[Your objective]:
All of the data, word for word and free of pictures, is the expected result.

[Provided data]:
*** Begin section ***
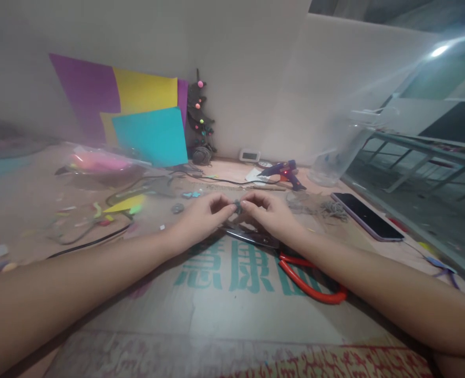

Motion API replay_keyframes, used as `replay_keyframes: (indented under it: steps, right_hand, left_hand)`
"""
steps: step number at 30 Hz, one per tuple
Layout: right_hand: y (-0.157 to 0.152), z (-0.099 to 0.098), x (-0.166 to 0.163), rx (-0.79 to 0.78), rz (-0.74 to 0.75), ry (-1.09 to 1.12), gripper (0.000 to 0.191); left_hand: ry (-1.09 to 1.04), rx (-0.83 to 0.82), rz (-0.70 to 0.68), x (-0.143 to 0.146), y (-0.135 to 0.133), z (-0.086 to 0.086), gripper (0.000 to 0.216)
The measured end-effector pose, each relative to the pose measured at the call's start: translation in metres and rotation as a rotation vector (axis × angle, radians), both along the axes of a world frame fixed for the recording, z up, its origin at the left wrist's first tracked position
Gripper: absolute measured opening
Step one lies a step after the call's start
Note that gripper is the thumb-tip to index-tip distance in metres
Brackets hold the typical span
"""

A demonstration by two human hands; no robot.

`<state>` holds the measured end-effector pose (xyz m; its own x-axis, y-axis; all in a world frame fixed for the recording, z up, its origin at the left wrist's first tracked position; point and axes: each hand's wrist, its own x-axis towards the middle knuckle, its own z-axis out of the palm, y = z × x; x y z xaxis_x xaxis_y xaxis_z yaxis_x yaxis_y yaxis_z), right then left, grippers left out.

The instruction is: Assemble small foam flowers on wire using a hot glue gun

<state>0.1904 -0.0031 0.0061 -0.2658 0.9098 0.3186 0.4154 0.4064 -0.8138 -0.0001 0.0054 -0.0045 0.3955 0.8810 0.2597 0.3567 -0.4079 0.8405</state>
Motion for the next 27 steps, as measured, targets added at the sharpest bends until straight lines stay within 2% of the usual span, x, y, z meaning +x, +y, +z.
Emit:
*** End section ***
[Result for this exercise]:
Motion API replay_keyframes, used as `replay_keyframes: (indented under it: steps, right_hand, left_hand)`
"""
steps: step number at 30 Hz, one per tuple
Layout: right_hand: y (-0.157 to 0.152), z (-0.099 to 0.098), x (-0.166 to 0.163), rx (-0.79 to 0.78), rz (-0.74 to 0.75), ry (-1.09 to 1.12), gripper (0.000 to 0.191); left_hand: ry (-1.09 to 1.04), rx (-0.83 to 0.82), rz (-0.70 to 0.68), x (-0.143 to 0.146), y (-0.135 to 0.133), z (-0.086 to 0.086), gripper (0.000 to 0.216)
The measured end-effector pose, each relative to the pose measured at the call's start: translation in metres and rotation as a rotation vector (axis × angle, radians), both along the axes of a world frame fixed for the recording, z up, its origin at the left wrist's first tracked position
Gripper: absolute measured opening
Step one lies a step after the call's start
Note that gripper is the thumb-tip to index-tip distance in metres
Brackets hold the typical span
"""

A demonstration by two human hands; no robot.

`<state>` holds the measured end-effector pose (xyz m; its own x-axis, y-axis; all in a world frame fixed for the recording, z up, its origin at the left wrist's first tracked position; point and axes: each hand's wrist, its own x-axis towards the middle knuckle, its own z-axis out of the palm, y = z × x; x y z xaxis_x xaxis_y xaxis_z yaxis_x yaxis_y yaxis_z), right then left, grippers left out.

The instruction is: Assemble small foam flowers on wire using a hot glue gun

<state>0.1904 -0.0031 0.0061 -0.2658 0.9098 0.3186 0.4154 0.4064 -0.8138 -0.0001 0.0054 -0.0045 0.3955 0.8810 0.2597 0.3567 -0.4079 0.8405</state>
Motion for the next 27 steps, as measured, targets added at the sharpest bends until straight lines stay within 2% of the usual span, x, y, z meaning +x, +y, +z.
Emit:

Nothing else is needed for this exercise.